Tenenbaum was shocked to learn that the DSA — which endorses the BDS movement — considered expelling member Rep. Jamaal Bowman, D-NY, for touring Israel and the West Bank with J Street, a liberal Middle East policy group that defines itself as pro-Israel.
“I wouldn’t support that at all,” Tenenbaum said of the proposed expulsion, in part because of his own experiences touring the region. Tenenbaum was excited when J Street was established in 2008 and became a member.
Tenenbaum grew up in the Maryland suburbs of Washington, DC, and went to the University of Wisconsin. He spent time traveling throughout the Middle East as a refugee officer for the Department of Homeland Security, and attended law school at New York University.
As he approached graduation and contemplated a family with his wife Bracha, they decided they didn’t want to stay in New York. Tenenbaum cast his mind back to his college days and a summertime cross-country bike trip.
“I stopped in Missoula, and it was a beautiful summer day. I think it was July 4. And it was amazing. It was marvelous and I kept that in the back of my mind,” he said.
He also knew he wanted to be a public defender — in a place “where you didn’t have to wear a tie,” in his words.
“Missoula was that place,” he said.
Nowadays he’s a stay-at-home dad to two small kids, happily gone native. In October he posted a photo of himself and his three-year-old son in matching plaid shirts attending a University of Montana football game.
Grading #mtpol ads in Montana's annual Jewish calendar:
Tester: Paid out of pocket. Awareness of actual holiday. Hebrew! ????

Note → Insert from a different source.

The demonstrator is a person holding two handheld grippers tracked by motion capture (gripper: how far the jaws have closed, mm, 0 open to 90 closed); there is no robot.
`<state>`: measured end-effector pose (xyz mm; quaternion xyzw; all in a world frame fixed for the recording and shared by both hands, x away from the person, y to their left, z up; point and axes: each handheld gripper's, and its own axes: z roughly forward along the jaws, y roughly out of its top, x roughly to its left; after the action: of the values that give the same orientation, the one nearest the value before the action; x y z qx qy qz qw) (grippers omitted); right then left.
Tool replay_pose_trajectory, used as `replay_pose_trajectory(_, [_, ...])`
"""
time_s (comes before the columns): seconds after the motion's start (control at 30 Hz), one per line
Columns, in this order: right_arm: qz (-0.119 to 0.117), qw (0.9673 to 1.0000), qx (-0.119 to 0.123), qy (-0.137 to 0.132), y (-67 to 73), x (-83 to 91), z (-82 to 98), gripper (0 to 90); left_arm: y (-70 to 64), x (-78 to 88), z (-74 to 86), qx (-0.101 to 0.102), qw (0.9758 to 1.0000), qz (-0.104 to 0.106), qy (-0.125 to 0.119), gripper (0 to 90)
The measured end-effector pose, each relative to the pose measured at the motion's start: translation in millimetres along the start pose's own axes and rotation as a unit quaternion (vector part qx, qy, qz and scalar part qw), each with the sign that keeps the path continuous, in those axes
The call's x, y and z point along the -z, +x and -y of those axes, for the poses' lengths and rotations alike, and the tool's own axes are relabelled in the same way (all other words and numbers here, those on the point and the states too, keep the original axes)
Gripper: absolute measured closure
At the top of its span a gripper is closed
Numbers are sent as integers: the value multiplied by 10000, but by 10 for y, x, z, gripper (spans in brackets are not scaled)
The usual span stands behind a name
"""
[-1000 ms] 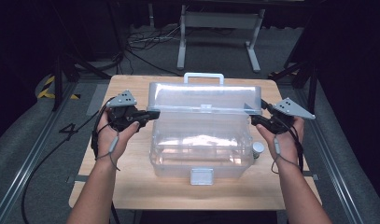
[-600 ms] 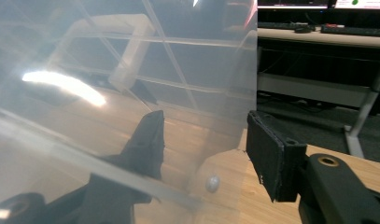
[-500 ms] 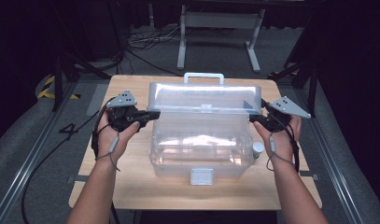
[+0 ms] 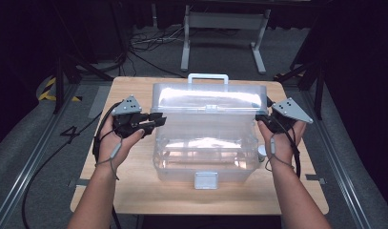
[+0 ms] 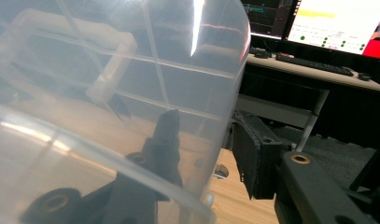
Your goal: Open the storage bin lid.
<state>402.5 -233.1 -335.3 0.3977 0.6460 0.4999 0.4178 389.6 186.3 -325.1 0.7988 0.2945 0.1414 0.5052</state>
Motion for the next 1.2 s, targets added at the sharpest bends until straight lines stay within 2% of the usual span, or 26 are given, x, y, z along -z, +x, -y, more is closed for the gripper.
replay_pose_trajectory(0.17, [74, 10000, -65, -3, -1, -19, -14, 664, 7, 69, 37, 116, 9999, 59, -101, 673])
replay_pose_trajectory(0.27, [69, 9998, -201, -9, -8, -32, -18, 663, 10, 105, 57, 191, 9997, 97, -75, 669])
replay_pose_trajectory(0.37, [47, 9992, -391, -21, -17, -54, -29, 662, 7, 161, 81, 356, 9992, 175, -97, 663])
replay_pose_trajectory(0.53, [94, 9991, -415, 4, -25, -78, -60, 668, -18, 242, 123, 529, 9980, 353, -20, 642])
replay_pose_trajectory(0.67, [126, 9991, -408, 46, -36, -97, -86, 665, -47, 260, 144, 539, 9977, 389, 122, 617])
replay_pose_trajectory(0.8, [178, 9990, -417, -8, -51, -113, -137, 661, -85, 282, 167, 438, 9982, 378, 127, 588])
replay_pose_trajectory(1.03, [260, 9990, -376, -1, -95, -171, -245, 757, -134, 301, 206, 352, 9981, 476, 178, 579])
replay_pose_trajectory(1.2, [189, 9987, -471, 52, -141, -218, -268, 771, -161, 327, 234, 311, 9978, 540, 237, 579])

Daines: Campaigning 5 years before election. Too many fonts. ????
Rosendale: Generic campaign ad. Names self but not spouse. ???? pic.twitter.com/F6dvo7Lffz
— Rep. Danny Tenenbaum (@DannyTenenbaum) September 4, 2021
He is also not shy about being Jewish in a state where the community totals perhaps 1,500. In a tweet in September, Tenenbaum graded the various Rosh Hashanah greetings by the state’s federal lawmakers published in a Chabad calendar.

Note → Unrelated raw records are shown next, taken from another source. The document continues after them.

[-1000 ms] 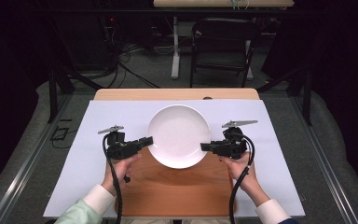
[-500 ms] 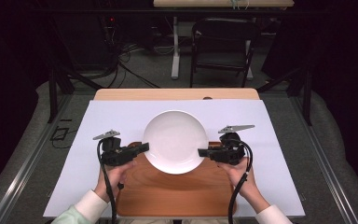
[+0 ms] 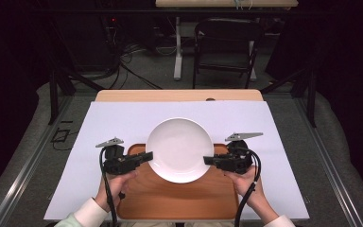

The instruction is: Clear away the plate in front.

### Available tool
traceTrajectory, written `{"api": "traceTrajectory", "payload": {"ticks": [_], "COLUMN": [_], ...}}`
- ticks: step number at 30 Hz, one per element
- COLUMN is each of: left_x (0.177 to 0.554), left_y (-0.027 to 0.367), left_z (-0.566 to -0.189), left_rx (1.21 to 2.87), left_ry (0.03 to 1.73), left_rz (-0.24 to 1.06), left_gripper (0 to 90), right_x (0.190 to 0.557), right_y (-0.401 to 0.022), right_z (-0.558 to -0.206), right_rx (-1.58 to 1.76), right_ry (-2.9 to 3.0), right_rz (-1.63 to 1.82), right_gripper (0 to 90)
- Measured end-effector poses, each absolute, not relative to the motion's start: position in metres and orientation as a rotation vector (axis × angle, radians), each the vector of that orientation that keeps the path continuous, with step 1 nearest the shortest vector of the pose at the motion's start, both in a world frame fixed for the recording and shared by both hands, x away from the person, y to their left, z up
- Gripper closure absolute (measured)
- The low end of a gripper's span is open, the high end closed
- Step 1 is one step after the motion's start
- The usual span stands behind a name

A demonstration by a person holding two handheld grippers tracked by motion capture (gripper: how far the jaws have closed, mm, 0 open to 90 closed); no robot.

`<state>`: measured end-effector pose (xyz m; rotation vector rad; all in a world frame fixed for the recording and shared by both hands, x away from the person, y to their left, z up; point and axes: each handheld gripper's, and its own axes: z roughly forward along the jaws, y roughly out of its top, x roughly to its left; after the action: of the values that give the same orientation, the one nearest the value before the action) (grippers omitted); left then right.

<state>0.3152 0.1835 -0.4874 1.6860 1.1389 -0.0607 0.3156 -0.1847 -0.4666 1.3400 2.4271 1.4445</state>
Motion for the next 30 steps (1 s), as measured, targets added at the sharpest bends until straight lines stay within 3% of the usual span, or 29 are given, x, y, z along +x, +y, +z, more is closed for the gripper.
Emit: {"api": "traceTrajectory", "payload": {"ticks": [30], "left_x": [0.291], "left_y": [0.192], "left_z": [-0.518], "left_rx": [1.816], "left_ry": [1.247], "left_rz": [-0.206], "left_gripper": [81.2], "right_x": [0.292], "right_y": [-0.173], "right_z": [-0.502], "right_rx": [1.483], "right_ry": [2.598], "right_rz": [1.32], "right_gripper": [77.8]}}
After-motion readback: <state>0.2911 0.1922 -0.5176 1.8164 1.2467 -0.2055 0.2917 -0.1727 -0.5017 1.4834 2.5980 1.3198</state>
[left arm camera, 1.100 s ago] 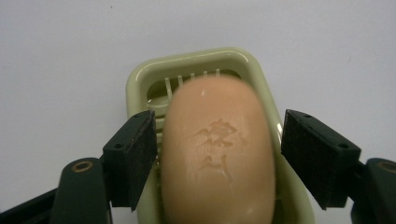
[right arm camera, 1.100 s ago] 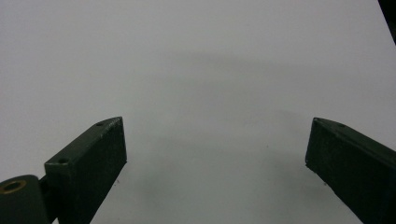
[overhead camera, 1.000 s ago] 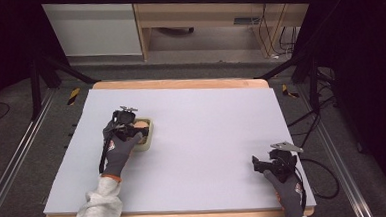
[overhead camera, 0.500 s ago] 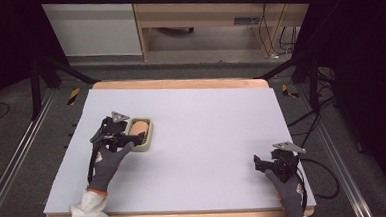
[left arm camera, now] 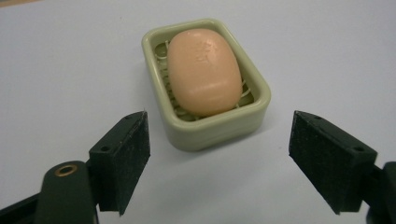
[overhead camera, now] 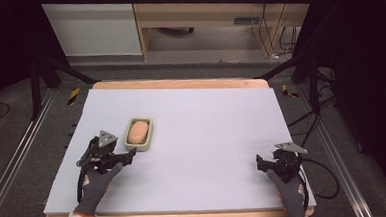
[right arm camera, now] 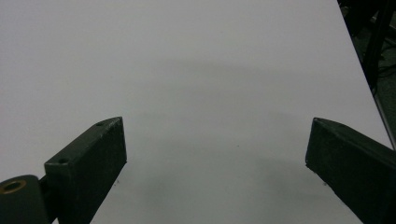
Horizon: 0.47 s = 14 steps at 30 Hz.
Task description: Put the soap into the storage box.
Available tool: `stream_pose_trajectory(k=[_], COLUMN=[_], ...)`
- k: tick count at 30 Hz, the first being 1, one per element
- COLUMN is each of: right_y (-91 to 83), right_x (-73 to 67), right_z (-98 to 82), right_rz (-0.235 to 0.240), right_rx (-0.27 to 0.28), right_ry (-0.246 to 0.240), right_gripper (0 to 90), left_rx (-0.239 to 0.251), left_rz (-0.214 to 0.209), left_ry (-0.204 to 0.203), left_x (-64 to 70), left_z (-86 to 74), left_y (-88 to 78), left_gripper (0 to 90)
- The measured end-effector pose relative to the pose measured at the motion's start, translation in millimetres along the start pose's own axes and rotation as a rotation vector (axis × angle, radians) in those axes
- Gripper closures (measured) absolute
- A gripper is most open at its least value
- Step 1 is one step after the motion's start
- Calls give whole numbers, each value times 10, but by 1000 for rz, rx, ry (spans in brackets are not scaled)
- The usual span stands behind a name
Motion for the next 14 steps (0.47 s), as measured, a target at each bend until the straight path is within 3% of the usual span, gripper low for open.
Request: stream_pose_trajectory(k=[3,9,14], right_y=[-3,-11,-13], right_x=[25,42,52], right_z=[-8,-15,-21], right_rz=[-13,-25,-37], right_rx=[2,-2,0], right_ry=[-10,-8,-9], right_gripper=[56,56,54], left_rx=[11,-53,-41], left_rz=[5,17,30], left_ry=[-15,-5,-21], left_x=[-28,-69,-150], left_z=[-119,-331,-414], left_y=[-20,17,-51], left_gripper=[200,204,203])
Point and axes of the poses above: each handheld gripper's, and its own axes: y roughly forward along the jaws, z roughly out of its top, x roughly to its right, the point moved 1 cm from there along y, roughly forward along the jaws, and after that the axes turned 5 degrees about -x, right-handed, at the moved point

Democratic Sen. Jon Tester scored highest: “Awareness of actual Holiday. Hebrew!” (Tester included “L’Shana Tova!” in his greeting.) Republican Sen. Steve Daines lost points for “too many fonts,” and Matt Rosendale, the Republican who serves as Montana’s only lawmaker in the United States House of Representatives, scored worst.
“Names self but not spouse,” Tenenbaum wrote, followed by a vomit emoji.
In August, after a lawmaker said that Jews were victims of “critical race theory” during the Holocaust, Tenenbaum offered Republicans “free ‘sensitivity training’ on Judaism, the Holocaust, and other topics.”
He steeps himself in the state’s Jewish history and his role in its continuum; in January, not long after he was elected, he went to the Jewish cemetery in Helena, the state capital, to “hang out with my people,” as he said on Twitter. He posted photos of the graves of prominent Jewish Montanans.
Tenenbaum now celebrates life events and Shabbat evenings with a small coterie of Jewish friends in Missoula. He said it feels more natural than the Hebrew school he used to attend.
“We have like five families that we’re very close with. And that’s sort of our congregation,” he said. “I know that’s perceived as being sort of a step down and observance from a formal synagogue. I feel more Jewish now and I feel more religious and more observant now than I did growing up.”